— Task brief —
Each line of the material must be reproduced exactly; pictures stay out.

— Supplied material —
# # #
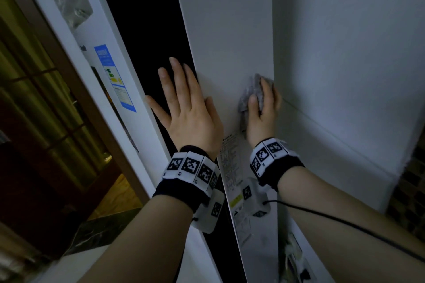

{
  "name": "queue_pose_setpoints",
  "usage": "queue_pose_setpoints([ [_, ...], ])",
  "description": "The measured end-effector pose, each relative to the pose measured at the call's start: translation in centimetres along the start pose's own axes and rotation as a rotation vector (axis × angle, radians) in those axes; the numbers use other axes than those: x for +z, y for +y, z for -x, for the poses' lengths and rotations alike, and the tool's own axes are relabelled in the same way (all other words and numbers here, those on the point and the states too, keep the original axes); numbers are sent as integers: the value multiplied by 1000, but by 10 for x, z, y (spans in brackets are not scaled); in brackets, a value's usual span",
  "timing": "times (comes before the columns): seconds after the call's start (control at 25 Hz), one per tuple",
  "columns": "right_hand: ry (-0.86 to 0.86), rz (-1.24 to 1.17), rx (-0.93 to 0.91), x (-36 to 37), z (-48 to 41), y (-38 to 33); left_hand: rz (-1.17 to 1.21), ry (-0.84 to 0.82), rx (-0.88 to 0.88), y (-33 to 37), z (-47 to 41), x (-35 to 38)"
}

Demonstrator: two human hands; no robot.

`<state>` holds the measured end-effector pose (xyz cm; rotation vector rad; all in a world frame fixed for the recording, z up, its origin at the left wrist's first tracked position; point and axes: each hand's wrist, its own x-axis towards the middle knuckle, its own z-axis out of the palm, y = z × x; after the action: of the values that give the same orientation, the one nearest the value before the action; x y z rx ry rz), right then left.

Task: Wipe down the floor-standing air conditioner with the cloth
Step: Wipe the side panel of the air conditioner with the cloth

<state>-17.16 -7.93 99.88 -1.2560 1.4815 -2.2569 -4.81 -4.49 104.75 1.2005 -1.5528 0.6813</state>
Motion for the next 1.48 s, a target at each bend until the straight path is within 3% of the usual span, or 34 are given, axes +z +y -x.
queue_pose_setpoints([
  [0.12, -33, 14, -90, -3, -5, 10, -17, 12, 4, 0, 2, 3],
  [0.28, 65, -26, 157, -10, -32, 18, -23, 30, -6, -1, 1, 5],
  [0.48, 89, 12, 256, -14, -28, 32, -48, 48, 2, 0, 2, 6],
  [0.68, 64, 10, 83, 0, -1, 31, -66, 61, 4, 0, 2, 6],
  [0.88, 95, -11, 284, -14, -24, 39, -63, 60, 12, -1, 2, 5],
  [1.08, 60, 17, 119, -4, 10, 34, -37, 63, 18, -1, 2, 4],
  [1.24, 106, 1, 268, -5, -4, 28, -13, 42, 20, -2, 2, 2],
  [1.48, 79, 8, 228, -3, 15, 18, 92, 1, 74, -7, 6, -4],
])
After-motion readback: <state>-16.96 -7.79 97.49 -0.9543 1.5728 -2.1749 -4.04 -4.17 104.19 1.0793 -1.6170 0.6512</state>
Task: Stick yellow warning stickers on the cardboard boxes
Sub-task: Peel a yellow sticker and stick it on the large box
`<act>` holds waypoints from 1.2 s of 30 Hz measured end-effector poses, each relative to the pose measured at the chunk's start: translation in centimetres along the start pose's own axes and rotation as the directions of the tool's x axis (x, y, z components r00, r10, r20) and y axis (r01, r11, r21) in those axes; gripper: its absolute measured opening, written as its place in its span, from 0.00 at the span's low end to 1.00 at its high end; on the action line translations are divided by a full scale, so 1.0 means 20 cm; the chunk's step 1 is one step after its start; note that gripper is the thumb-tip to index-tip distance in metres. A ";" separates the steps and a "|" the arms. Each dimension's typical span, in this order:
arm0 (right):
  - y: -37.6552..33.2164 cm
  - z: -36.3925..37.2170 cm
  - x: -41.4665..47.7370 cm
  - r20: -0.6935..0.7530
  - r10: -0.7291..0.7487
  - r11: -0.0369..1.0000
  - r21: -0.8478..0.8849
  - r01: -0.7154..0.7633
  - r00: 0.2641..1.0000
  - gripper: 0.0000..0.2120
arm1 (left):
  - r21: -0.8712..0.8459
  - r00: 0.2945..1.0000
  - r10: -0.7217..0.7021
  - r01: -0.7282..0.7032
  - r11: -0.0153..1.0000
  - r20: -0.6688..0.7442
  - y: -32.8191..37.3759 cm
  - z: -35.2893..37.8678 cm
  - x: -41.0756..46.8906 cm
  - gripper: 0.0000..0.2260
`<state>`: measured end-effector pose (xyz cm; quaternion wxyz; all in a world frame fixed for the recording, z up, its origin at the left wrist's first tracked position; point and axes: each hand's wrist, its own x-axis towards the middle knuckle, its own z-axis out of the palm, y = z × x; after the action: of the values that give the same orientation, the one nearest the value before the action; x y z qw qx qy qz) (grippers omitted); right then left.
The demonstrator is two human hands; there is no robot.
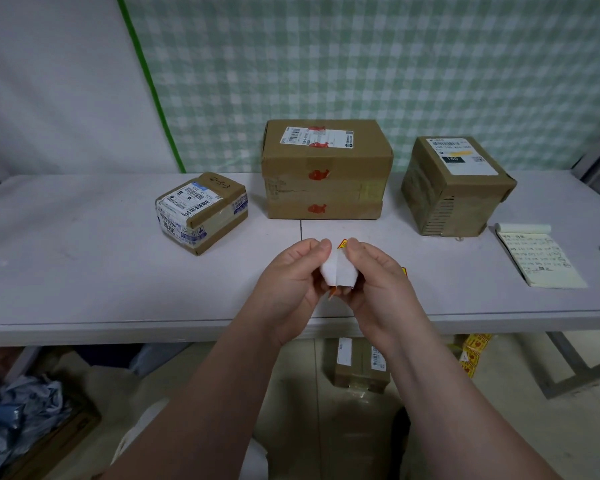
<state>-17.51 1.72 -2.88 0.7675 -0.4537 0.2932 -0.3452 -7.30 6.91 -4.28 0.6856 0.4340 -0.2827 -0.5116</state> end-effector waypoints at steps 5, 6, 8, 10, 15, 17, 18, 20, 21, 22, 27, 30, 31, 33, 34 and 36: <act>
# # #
— Answer section —
{
  "name": "queue_pose_setpoints",
  "usage": "queue_pose_setpoints([ [_, ...], ])",
  "description": "The measured end-effector pose, each relative to the pose measured at the call's start: translation in centimetres along the start pose's own axes and rotation as a rotation vector (axis × angle, radians) in those axes; the numbers use other axes than those: x for +z, y for +y, z for -x, for the poses' lengths and rotations alike, and the tool's own axes are relabelled in the same way (all other words and numbers here, those on the point and the states too, keep the original axes); numbers are sent as integers: the value multiplied by 1000, but by 10 for x, z, y (spans in brackets are not scaled); in brackets, a value's usual span",
  "timing": "times (comes before the columns): seconds after the call's start (control at 25 Hz), one per tuple",
  "columns": "right_hand: ry (-0.86 to 0.86), rz (-1.24 to 1.17), rx (-0.93 to 0.91), x (-36 to 37), z (-48 to 41), y (-38 to 33); left_hand: rz (-1.17 to 1.21), ry (-0.84 to 0.82), rx (-0.88 to 0.88), y (-33 to 37), z (-47 to 41), x (-35 to 38)"
}

Demonstrator: two human hands; no robot.

`<state>` holds the measured end-effector pose (xyz cm; rotation vector rad; all in a world frame fixed for the recording, z up, its origin at the left wrist's first tracked position; point and axes: each hand's wrist, its own x-axis towards the middle knuckle, its own z-axis out of the palm, y = z × x; after the action: of the values that give the same orientation, the one nearest the value before the action; x y z rx ry rz), right then left.

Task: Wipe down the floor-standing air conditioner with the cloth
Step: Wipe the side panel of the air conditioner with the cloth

<state>-17.16 -7.93 99.88 -1.2560 1.4815 -2.2569 -4.81 -4.49 104.75 1.2005 -1.5528 0.6813</state>
Motion for the next 1.48 s, a target at each bend until the straight path is within 3% of the usual span, or 34 are given, axes +z +y -x.
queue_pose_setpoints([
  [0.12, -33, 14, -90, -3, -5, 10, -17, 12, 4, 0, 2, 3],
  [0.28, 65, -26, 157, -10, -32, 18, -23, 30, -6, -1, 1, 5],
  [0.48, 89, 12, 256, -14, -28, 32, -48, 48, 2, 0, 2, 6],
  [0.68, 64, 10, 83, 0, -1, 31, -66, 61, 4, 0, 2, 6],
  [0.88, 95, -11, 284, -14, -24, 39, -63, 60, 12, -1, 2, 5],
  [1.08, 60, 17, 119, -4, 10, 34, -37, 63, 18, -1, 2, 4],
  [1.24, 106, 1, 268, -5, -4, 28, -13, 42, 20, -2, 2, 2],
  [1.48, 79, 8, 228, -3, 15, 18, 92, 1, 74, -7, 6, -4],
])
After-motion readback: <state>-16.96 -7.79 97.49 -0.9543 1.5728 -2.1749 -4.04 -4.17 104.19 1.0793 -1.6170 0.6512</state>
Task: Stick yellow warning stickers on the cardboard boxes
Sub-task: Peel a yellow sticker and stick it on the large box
`<act>` holds waypoints from 1.2 s of 30 Hz measured end-effector poses, each relative to the pose measured at the chunk's start: translation in centimetres along the start pose's own axes and rotation as the directions of the tool's x axis (x, y, z components r00, r10, r20) and y axis (r01, r11, r21) in those axes; gripper: its absolute measured opening, written as its place in its span, from 0.00 at the span's low end to 1.00 at its high end; on the action line translations are divided by a full scale, so 1.0 means 20 cm; the chunk's step 1 is one step after its start; note that gripper is the thumb-tip to index-tip distance in metres. A ";" separates the steps and a "|" the arms. Each dimension's typical span, in this order:
arm0 (right):
  - y: -37.6552..33.2164 cm
  - z: -36.3925..37.2170 cm
  - x: -41.4665..47.7370 cm
  - r20: -0.6935..0.7530
  - r10: -0.7291..0.7487
  - r11: -0.0369..1.0000
  - r21: -0.8478..0.8849
  - r01: -0.7154..0.7633
  - r00: 0.2641..1.0000
  - gripper: 0.0000..0.2120
arm1 (left):
  - r21: -0.8712..0.8459
  - r00: 0.2945..1.0000
  - r10: -0.7217..0.7021
  - r01: -0.7282..0.7032
  - r11: -0.0153..1.0000
  - r20: -0.6688..0.7442
  - y: -32.8191..37.3759 cm
  - z: -35.2893..37.8678 cm
  - x: -41.0756..46.8906 cm
  - gripper: 0.0000..0.2260
`<state>`: measured end-effector pose (xyz cm; quaternion wxyz; all in a world frame fixed for the recording, z up, its origin at the left wrist's first tracked position; point and axes: each hand's wrist, its own x-axis towards the middle knuckle, its own z-axis out of the palm, y = z × x; after the action: of the values that give the same orientation, the one nearest the value before the action; x y z qw qx qy qz) (grippers omitted); right then left.
The demonstrator is two human hands; there is no robot.
<state>-17.51 1.72 -2.88 0.7675 -0.4537 0.2932 -0.3452 -7.30 6.91 -4.28 0.6856 0.4340 -0.2827 -0.5116</state> end-effector waypoints at steps 5, 6, 8, 10, 15, 17, 18, 20, 21, 22, 27, 30, 31, 33, 34 and 36: <act>

Nothing else remains for this exercise.